In each of the documents, Arafat appears to be responding to a request for money from top Fatah officials, including Marwan Barghouti, a key aide captured by Israel on April 15; the Palestinian leader usually allotted a sum considerably smaller than the request.
The Israeli report acknowledges that Arafat paid money to hundreds of Fatah members, only some of them implicated in terrorism. Further, no document links Arafat to a specific act of terrorism.
The dossier also includes inventories of weapons purportedly in the Palestinian Authority’s possession in violation of peace accords. These include rocket-propelled antitank missiles and heavy-caliber machine guns.
Naveh, a minister without portfolio, said the Palestinian Authority used money from European donor states to finance its budget and “indirectly” pay for terrorist acts. He said two of Arafat’s closest associates, general intelligence chief Tawfiq Tirawi and top financial officer Fuad Shubaki, were involved in arming Palestinian militias.
Naveh accused Iraq, Iran and Syria of supplying money to militias and facilitating the smuggling of weapons. He noted that Saudi Arabia has paid large amounts of money to the families of Palestinian fighters killed by Israel, as well as to families of suicide bombers.
The material, Naveh said, constitutes “clear-cut, hard evidence that the Palestinian Authority under Yasser Arafat is supporting, encouraging and is an actively operating body of terror.”
Palestinian Cabinet member Saeb Erekat responded angrily to the Israeli allegations, saying the documents were forged.
“This is part of a series of forgeries and lies to discredit Arafat and the Palestinian Authority,” Erekat said. “It seems that the [Israeli] endgame is to destroy the Palestinian Authority and Arafat and the peace process, and then say they don’t have a partner.”
U.S. officials said they had not yet examined Sharon’s material. A Western diplomat said it was to be expected that Israel would step up the campaign to discredit Arafat in connection with Sharon’s Washington trip.
But there is no guarantee that Sharon’s strategy will work.
There is no love lost for Arafat in the Bush administration--the president has yet to invite the Palestinian Authority leader to the White House--but U.S. officials have concluded that, at least for now, Arafat is the chosen leader of the Palestinian people, the “address” for Palestinian negotiations.

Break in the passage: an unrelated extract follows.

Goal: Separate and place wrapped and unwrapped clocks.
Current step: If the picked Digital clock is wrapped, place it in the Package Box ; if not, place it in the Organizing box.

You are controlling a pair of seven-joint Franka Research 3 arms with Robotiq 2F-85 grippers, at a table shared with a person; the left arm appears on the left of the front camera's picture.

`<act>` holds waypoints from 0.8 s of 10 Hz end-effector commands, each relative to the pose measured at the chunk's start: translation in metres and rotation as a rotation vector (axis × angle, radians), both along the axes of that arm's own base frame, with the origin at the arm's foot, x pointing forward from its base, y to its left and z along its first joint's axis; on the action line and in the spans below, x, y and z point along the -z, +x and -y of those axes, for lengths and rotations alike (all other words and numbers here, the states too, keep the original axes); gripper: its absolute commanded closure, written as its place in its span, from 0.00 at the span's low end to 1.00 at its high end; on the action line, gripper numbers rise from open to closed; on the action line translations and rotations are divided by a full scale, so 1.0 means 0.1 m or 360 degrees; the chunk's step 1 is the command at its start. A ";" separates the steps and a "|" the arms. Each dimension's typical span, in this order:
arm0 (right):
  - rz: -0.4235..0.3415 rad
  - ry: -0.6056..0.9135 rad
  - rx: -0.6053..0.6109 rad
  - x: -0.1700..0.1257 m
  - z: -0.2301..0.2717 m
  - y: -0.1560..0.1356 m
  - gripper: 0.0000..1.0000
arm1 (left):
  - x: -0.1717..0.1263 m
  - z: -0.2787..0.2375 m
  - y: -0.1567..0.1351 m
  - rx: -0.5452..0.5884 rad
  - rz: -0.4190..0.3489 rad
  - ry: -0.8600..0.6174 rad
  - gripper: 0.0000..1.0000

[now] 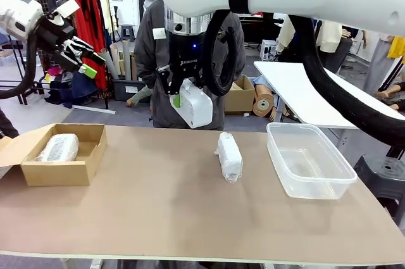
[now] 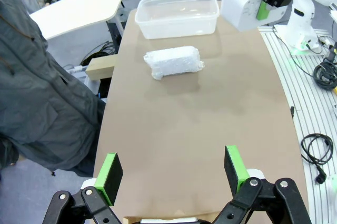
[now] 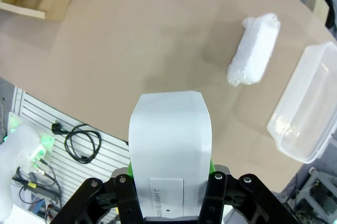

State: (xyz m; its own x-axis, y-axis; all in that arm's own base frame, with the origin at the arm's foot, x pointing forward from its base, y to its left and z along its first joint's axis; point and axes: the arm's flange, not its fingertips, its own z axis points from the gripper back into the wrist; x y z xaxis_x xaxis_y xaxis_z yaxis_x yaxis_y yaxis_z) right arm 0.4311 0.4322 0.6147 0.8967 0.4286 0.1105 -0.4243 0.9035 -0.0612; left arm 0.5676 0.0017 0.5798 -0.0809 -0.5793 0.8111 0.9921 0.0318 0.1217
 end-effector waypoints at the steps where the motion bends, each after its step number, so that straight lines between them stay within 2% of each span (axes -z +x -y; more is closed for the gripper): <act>1: 0.0000 0.0136 -0.0076 0.07 0.40 0.01 1.00 | -0.01 0.00 -0.02 0.0004 -0.0002 -0.0003 0.00; 2: -0.0003 0.0240 -0.0169 0.06 0.59 0.10 1.00 | -0.01 0.00 -0.02 0.0004 -0.0002 -0.0003 0.00; 3: 0.0006 0.0292 -0.0169 0.10 0.77 0.15 1.00 | -0.01 0.00 -0.02 0.0004 -0.0002 -0.0003 0.00; 6: 0.0115 0.0340 -0.0018 0.36 1.28 0.41 1.00 | -0.01 0.00 -0.02 0.0004 -0.0002 -0.0003 0.00; 8: 0.0129 0.0235 0.0076 0.43 1.78 0.61 1.00 | -0.01 0.00 -0.02 0.0004 -0.0002 -0.0003 0.00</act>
State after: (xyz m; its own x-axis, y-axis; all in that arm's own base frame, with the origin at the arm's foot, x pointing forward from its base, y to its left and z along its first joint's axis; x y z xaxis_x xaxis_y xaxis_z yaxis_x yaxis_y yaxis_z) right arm 0.4984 0.2768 0.5730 0.9074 0.3539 0.2269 -0.3771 0.9238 0.0671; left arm 0.5676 0.0020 0.5796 -0.0804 -0.5793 0.8111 0.9921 0.0323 0.1214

Furthermore, he is riding an especially high wave of popularity, having survived Sharon’s siege and emerged like an aged phoenix from the ruins of his Ramallah compound. Far from Arafat being made irrelevant, as Sharon said was his goal, the Palestinian leader became a cause celebre, and, for now, an important symbol of defiance for both Palestinians and the Arab world.

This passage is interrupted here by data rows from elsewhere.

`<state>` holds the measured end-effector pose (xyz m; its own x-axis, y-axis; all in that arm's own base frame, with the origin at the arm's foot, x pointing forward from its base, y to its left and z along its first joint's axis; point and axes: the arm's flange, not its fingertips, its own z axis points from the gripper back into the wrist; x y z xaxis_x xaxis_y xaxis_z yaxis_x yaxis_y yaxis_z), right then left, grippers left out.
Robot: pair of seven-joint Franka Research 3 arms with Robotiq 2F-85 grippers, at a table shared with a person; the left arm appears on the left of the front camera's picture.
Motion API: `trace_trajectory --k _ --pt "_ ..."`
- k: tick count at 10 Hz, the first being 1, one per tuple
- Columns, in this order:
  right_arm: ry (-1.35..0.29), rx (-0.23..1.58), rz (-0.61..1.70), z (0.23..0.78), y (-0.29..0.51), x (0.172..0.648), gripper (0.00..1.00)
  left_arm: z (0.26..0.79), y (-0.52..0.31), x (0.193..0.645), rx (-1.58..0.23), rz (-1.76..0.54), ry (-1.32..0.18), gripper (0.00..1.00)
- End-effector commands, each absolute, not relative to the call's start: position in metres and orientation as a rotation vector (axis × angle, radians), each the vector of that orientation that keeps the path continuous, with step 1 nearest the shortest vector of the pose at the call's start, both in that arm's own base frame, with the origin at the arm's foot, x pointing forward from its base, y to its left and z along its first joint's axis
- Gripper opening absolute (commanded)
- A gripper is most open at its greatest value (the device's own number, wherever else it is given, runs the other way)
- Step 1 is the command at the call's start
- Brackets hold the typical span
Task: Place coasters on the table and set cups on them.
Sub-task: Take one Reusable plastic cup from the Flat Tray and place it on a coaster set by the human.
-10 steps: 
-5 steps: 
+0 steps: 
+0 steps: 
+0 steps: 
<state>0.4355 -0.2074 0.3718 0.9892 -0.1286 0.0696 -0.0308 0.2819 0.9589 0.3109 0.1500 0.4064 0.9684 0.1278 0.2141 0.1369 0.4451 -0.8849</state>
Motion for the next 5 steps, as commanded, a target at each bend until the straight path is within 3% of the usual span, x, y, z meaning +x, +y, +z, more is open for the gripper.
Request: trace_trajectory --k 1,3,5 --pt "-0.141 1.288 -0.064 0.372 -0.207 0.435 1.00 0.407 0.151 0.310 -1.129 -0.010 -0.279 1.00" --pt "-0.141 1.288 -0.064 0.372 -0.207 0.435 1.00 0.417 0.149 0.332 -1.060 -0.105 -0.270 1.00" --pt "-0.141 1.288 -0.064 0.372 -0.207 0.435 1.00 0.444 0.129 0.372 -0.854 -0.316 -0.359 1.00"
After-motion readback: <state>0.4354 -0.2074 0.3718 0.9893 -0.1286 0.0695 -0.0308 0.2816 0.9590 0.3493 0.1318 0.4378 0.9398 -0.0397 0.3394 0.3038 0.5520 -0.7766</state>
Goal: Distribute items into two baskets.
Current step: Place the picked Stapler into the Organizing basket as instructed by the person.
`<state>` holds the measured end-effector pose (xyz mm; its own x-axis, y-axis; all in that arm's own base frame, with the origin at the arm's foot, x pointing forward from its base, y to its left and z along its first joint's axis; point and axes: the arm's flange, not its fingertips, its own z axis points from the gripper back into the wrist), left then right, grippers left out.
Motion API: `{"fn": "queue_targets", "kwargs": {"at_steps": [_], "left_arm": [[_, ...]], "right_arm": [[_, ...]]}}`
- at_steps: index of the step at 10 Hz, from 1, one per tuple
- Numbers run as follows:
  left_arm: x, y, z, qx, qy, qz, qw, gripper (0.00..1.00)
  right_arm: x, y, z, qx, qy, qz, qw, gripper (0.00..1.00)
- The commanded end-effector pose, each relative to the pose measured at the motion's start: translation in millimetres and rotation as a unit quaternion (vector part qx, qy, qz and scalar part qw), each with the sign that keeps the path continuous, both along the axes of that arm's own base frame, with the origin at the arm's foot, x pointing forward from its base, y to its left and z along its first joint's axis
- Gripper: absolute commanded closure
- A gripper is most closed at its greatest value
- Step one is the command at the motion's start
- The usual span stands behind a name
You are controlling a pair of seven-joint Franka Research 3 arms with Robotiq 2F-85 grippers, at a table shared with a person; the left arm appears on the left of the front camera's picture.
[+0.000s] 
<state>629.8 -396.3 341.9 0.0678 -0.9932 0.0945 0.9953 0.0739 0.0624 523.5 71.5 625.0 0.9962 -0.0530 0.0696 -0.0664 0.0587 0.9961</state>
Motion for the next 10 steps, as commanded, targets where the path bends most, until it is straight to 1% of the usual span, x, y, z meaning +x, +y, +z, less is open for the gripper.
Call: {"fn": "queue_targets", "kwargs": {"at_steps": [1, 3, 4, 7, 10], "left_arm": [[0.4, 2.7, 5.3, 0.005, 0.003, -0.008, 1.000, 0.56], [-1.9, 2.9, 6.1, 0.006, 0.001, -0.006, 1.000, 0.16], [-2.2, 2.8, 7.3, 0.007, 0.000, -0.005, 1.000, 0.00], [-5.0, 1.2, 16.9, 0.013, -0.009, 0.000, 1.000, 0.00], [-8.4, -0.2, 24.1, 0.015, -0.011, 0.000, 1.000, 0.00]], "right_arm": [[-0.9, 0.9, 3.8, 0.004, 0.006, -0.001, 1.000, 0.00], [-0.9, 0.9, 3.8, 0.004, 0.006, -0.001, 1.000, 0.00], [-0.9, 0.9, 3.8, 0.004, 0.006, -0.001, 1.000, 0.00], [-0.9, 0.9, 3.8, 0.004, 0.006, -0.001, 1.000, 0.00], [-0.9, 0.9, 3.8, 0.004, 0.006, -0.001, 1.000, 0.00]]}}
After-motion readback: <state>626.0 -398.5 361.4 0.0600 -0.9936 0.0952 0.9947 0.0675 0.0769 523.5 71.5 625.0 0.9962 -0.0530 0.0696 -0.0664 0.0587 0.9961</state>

In addition to being told that he has to deal with Arafat, Sharon might come under U.S. pressure to entertain political discussions with the Palestinians, something the prime minister has adamantly opposed while violence continues.
The Americans want to revive the recommendations of a blue-ribbon panel headed by former Sen. George J. Mitchell (D-Maine). The panel’s report last year proposed a series of confidence-building measures, such as a freeze on Jewish settlements, as important steps to reduce violence and move toward a permanent resolution.
Such issues are problematic for Sharon at home. He faces a central committee meeting of his right-wing Likud Party about a week after he returns from Washington. The committee is expected to vote against the establishment of a Palestinian state, thereby tying Sharon’s hands.
Still, Sharon’s get-rid-of-Arafat viewpoint appeared to get a boost Sunday from Condoleezza Rice, Bush’s national security advisor.
“We are going to be very clear that the Palestinian leadership that is there now, the Authority, is not the kind of leadership that can lead to the kind of Palestinian state that we need,” Rice said on “Fox News Sunday.”
The Palestinian leadership “has got to reform, it has got to make changes in the security apparatus, in the constitution, in the way that it leads,” she said.